The losers in all this will mostly be traditional health care firms
that have come to expect that the waste is legitimate, and
organizations whose value propositions are only marginal. These
companies could be savaged if Health 2.0, combined with
performance-based reimbursement, promotes higher levels of
appropriateness in care delivery.

In this sense, Health 2.0 is a true game-changer, redefining how
winning will be accomplished.
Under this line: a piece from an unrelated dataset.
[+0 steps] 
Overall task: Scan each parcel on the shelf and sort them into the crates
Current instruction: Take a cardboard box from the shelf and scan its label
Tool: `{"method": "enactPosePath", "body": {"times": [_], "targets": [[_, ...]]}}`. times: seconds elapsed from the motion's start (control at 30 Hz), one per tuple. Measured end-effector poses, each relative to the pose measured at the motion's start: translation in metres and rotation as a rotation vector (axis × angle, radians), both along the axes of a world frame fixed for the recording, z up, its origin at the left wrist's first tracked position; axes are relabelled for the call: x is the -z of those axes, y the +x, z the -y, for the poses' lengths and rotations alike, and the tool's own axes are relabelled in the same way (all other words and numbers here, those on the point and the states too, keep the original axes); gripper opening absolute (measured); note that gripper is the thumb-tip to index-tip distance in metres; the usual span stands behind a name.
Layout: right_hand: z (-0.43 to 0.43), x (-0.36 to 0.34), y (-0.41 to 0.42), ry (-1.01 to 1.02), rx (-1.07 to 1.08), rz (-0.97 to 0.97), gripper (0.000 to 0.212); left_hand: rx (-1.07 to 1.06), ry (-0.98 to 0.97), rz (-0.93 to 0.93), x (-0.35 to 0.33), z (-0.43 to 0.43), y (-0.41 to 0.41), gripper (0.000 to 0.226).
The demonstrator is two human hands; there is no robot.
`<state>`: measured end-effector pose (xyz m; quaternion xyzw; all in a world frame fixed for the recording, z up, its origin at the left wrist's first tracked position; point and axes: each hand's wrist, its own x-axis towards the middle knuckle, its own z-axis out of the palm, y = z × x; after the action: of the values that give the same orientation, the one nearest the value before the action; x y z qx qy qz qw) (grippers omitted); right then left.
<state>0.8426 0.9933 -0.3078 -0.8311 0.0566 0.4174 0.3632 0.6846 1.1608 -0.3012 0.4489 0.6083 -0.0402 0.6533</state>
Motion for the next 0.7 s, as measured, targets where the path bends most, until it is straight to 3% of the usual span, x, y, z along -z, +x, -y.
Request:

We’ll see many big established healh care
firms at tomorrow’s meeting, not just because they want to monitor the
techniques that could ultimately be used to compromise their current
business practices, but because they’re trying to figure out how to
incorporate these new processes to advantage.

In a downturned economy, the winners will be those that sell risk
and cost reductions, or that bring enhanced quality for the same
dollars. This economic downturn will hurt or kill some organizations.

But in general it will focus health care, favoring approaches that
drive enhanced value across the vastness of its constituenies. That is
precisely what Health 2.0 is focused on.

Brian Klepper is a health care analyst and commentator, and a Principal in the newly formed Health 2.0 Advisors.